In the second clause of Article 2 of the Pact, the Commission focuses on two key terms: solidarity and responsibility-sharing. In terms of solidarity mechanisms, member countries would primarily concentrate on relocation or return sponsorship. This shows that they want to reduce the number of migrants, with the help of retaining potential refugees or immigrants in their home country, or if they escape, sending them to their country of origin. For the Commission, if people do not cross their country’s borders, this also reduces the responsibility-sharing. Regarding that, the Commission only clarifies how responsibilities shift when refugees escape to another country. It does not mention the burden on countries which host many immigrants. Besides, the Commission sees these countries as a step that restricts the flood of refugees to Europe.
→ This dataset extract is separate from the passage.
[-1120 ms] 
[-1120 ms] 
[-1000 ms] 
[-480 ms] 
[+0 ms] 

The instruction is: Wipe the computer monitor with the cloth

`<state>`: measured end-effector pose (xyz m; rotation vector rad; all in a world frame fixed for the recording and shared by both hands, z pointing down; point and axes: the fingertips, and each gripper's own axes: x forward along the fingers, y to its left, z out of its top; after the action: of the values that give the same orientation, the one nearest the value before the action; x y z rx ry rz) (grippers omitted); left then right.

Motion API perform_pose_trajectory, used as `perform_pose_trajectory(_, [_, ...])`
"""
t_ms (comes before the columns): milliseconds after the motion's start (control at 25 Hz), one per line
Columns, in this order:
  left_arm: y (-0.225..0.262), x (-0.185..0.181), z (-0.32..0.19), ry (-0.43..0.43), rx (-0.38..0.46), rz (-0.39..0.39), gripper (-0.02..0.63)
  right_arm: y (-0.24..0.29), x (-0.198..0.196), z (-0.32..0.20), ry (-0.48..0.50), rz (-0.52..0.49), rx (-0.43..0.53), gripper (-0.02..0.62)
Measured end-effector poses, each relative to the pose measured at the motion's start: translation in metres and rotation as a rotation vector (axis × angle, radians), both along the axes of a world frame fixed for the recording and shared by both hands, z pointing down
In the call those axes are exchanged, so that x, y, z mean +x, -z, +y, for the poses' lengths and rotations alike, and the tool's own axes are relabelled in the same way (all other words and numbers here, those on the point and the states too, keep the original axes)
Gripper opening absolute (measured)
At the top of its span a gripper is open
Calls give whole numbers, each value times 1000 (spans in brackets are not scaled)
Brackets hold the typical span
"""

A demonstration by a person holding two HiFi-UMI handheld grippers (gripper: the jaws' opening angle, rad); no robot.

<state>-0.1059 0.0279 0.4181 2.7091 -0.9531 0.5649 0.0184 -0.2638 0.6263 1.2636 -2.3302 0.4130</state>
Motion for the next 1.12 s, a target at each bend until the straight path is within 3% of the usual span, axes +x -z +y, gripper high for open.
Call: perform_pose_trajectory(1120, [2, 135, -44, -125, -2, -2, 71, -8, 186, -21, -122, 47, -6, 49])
In Article 5, this new Pact handles the reinforcing of the fight against migrant smuggling. This EU Action Plan aims to prevent human trafficking and migrant smuggling by developing law enforcement. It was determined by the EU Action Plan that migrant smuggling should be handled, and a tighter legal framework is required for irregular transit and entry. People who enter the country to find a job and remain without legal status are models of smuggling for the EU. With this, the Commission will increase the operability of the Employers Sanctions Directive. In this way, irregular employment and migration are tried to be minimized.
Unfortunately, refugees who cannot obtain legal status will continue to remain illegal. Instead of solving this problem, the EU tightened it up and abandoned its refugee responsibility. What they did is try to protect their borders and ignore the refugees’ status.
Article 6 mostly focuses on the EU’s need for increasing cooperation with its neighbours and partner states in Asia, Africa, and Latin America. The Pact suggests that the EU should help those countries be more capable of dealing with irregular migration, border control, migrant smuggling, and providing help to those in need. However, is this any different from the burden-shifting approach of the EU, especially since the 2011 Syrian refugee crisis? While countries like Turkey or Jordan host the refugees, the EU takes the role of directing those countries and giving financial support. The EU should start to take responsibility in dealing with those problems and engage actively in hosting the refugees, helping them resettle and integrate into society.
The Schengen Area and Ineffectiveness of IT Systems
Article 4: the Schengen area system is an essential element of the EU’s policies. The EU’s migration solution will be developing IT (Information Technologies) systems such as EURODAC, which is used for related irregular immigrants in the EU borders and is compatible with Schengen countries’ databases for selecting people. However, it is not a proper solution for hundreds of people who live in bad conditions at the borders. Moreover, immigrants who do not have a passport or identity card will be stuck in challenging situations because their status is not determined by the New Pact of the EU. In addition, the Schengen Evaluation Mechanism is an integral part of the EU. Coastal countries are affected from migration by people’s disembarkation, which is altering relations between Central Europeans. As a result, there are some bargains that trigger a continuing adversity process.
Integration of Migrants
According to Article 8, promoting social inclusion is only possible with the integration of migrants and their families into society. Because this integration is under the responsibility of the member states, they have been trying to boost cooperation to make it happen by the European Integration Network since the 2016 Action Plan, and they want to extend cooperation between 2021 and 2024. No matter how successful the integration is, there will always be unemployment, lack of education or training, and little social interaction between the immigrants and citizens. They will not be able to provide these facilities, such as schools or job opportunities for all migrants; therefore, unless the EU focuses its attention on those issues, complete integration is difficult to achieve.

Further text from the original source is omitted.